Выбрать главу

Тибор Бартош

Барышня-герцогиня

Давным-давно это было. Кочевал табор по дорогам прекрасной Трансильвании. Ребятишки прямо в кибитках вырастали, цыгане и не разбирались, который из них чей, весь табор был как одна семья. Когда лошади уставали, цыгане раскидывали шатры и делали передышку. Ромы торговали, а ромны, цыганки то есть, ходили по селам, воровали, — так и жили. И не думали цыгане, чья земля, на которой они устроили привал. «Пока мы тут, наша — и все».

Однажды остановились они на ночлег на земле одного герцога, распрягли лошадей на душистой травке. Вечерело. Цыгане спешили раскинуть шатры, чтобы еще засветло успеть приготовить ужин. И успели. Вот уже перед шатром вайды загорелся большой костер, появились котелки, а в них — жирные куры, — словом, наступила пора ужина.

Как это там вышло — не знаю, только герцог в ту пору как раз находился в своем имении. Пошел он гулять вечером — увидел пламя костра и цыганский табор.

— Добрый вечер, цыгане. Простите меня, что помешал вам ужинать. Так и так, мол, герцог я, и хочется мне знать, что происходит в моих владениях.

Цыгане, сидевшие на корточках вокруг огня, тоже приветствовали вельможу. Спиной к герцогу стояла цыганка, через плечо у нее была перекинута длинная узкая лента из теста. Один конец ее она держала в руках. Женщина ладонями расплющивает тесто, потом отрывает от него кусочки — и те будто сами летят в кипящий котел, а лента становится все короче. Пока цыгане да вельможа беседовали о том о сем, женщина кончила варить тесто, и теперь на большом глиняном блюде вздрагивали крупные, жирные, посыпанные сладким творогом галушки.

Потекли у вельможи слюнки при виде цыганского лакомства, и не только при виде лакомства... Когда он сидел и разговаривал, вдруг заметил у огня одну чайори[1]. Девушка эта была такая красавица, каких не видал он даже на княжеских балах. Глянул герцог на чайори, да так и не мог больше отвести от нее глаз.

Что делать? Сильно нравилась ему девушка, очень сильно, да цыган много, а он один, ни сманить красавицу, ни украсть. Тут пришла ему на ум одна хитрость.

— Господин вайда! — говорит он. И правильно говорит: в те времена вайда считался большим человеком: толстая, сложенная вдвое золотая цепь красовалась у него на жилете, на пальце сиял ангрусти[2] с искристым камнем. В его власти была и жизнь н смерть ромов. — Господии вайда! Я еще никогда в жизни не ел галушек по-цыгански. Примите меня в свою компанию, я охотно поужинаю с вами. Что до выпивки, то о ней я уж позабочусь.

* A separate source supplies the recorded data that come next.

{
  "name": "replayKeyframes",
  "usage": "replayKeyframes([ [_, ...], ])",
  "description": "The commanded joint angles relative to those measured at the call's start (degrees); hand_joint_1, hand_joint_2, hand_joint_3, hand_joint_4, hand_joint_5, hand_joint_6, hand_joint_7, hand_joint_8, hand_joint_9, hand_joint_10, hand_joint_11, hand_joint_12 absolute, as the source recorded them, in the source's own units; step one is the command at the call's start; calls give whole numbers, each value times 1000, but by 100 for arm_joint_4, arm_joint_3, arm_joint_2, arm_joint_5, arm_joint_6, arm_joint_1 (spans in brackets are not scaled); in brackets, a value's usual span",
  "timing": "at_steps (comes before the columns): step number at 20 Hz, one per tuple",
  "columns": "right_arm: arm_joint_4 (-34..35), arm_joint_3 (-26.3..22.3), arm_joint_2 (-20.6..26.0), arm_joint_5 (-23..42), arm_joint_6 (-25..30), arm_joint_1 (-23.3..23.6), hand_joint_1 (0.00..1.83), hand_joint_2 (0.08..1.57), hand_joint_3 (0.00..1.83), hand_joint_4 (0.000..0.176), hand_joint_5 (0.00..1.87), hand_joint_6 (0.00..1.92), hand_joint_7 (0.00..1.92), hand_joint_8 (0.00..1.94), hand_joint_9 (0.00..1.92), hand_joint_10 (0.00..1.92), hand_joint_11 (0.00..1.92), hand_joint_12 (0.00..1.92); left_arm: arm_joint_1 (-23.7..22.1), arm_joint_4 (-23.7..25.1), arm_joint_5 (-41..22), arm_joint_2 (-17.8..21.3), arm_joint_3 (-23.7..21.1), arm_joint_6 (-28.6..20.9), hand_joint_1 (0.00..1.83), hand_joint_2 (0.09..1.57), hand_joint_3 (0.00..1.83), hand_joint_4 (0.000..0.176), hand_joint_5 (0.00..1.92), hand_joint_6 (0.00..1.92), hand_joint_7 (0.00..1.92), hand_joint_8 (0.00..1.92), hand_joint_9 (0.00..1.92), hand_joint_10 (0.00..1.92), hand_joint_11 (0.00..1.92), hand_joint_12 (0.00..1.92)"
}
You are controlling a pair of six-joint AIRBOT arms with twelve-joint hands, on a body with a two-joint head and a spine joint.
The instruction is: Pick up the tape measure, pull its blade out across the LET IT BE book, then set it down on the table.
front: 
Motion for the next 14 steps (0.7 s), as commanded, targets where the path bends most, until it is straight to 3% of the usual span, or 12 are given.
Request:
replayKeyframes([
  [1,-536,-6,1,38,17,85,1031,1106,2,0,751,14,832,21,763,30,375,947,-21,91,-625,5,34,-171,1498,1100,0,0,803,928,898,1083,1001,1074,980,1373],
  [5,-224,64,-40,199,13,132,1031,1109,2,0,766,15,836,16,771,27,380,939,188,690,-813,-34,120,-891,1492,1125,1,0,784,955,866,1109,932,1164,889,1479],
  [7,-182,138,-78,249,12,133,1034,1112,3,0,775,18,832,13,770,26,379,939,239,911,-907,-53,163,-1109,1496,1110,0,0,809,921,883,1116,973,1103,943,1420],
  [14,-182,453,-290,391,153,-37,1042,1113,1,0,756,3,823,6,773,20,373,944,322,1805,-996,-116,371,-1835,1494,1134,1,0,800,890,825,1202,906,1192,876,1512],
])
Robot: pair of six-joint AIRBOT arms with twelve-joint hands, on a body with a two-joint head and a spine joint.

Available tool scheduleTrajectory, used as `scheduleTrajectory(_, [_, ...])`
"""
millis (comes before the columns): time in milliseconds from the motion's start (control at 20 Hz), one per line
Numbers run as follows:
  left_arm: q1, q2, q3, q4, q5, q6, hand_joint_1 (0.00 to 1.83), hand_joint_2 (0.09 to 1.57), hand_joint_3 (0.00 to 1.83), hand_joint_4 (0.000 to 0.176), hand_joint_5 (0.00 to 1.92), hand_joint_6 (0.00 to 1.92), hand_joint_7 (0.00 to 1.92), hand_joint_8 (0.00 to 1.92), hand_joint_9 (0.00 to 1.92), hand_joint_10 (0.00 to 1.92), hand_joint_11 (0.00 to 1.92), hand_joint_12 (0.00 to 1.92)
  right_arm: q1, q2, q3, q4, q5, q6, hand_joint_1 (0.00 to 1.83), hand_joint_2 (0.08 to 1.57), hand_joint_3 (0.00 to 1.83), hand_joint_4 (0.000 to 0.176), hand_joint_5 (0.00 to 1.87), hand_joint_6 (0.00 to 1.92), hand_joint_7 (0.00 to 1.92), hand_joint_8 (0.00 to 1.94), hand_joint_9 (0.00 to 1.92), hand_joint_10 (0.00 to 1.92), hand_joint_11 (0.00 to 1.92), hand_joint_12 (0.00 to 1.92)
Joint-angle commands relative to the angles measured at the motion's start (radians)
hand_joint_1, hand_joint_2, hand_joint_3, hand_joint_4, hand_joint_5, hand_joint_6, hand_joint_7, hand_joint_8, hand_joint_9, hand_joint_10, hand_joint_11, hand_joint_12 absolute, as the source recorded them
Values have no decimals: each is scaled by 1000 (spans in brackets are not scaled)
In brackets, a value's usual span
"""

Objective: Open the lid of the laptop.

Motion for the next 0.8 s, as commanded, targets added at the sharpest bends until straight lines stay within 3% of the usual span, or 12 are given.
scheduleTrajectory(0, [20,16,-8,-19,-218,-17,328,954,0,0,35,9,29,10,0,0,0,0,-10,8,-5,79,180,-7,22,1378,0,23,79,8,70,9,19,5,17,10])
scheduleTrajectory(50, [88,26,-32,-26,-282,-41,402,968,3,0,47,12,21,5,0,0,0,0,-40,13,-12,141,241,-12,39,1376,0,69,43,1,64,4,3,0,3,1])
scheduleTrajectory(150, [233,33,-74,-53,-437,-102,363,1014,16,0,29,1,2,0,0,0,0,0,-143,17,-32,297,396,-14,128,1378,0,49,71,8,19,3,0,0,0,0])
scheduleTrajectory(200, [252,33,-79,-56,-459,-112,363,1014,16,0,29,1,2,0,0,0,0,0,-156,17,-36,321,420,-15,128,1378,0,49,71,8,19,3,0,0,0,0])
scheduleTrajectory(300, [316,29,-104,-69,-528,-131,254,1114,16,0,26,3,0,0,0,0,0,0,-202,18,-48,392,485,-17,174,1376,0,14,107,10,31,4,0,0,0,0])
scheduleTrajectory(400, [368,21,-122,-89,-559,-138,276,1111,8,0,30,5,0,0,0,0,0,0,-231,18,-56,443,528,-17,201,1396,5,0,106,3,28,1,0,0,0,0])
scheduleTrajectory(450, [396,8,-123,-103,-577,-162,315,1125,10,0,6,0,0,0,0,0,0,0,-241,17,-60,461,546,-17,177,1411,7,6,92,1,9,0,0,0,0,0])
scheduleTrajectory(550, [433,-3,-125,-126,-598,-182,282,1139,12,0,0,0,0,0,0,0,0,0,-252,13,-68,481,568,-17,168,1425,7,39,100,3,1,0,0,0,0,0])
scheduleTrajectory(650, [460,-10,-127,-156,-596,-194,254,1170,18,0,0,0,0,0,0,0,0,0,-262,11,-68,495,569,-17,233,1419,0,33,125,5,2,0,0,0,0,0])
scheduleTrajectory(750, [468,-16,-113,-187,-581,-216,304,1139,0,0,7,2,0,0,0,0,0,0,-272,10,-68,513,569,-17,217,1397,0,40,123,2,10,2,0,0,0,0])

— Какие могут быть разговоры, садитесь с нами, это большая честь для нас, — отвечает вайда. — Раз уж вашей милости захотелось отведать нашего скудного ужина — не спрашивайте, подсаживайтесь к нам.

Но герцог, прежде чем сесть с ними, отправился домой — замок его был недалеко — и велел своему управляющему погрузить на телегу и свезти в табор бочку отличного старого токайского. А сам бегом обратно. Как он летел, ах, как летел: красавица цыганка все стояла у него перед глазами.

Присел герцог вместе с ромами на корточки и стал есть галушки, как они, деревянной вилкой. После ужина, когда открыли бочку, герцог сделал вид, будто только что заметил девушку, будто впервые взглянул на нее, и обратился к ней с такими словами:

— А ну, красавица девица, прошу тебя, спой нам что-нибудь.

— Спой, спой, доченька! — поддержал вайда. — Ведь песня твоя, Мирикло[3], так же прекрасна, как и ты сама!

Девушка встала с земли, подняла свои дивные очи и запела тихо и грустно:

В дальний-дальний путь я выйду, краля, Добреду до комитата Заля, — Там цыгане обо мне не знают, Мужики не знают обо мне! У меня совсем немного денег, Но тебе куплю я карамелек, Станут губы сладкими твои. У меня совсем немного денег, Только губы сладки от любви.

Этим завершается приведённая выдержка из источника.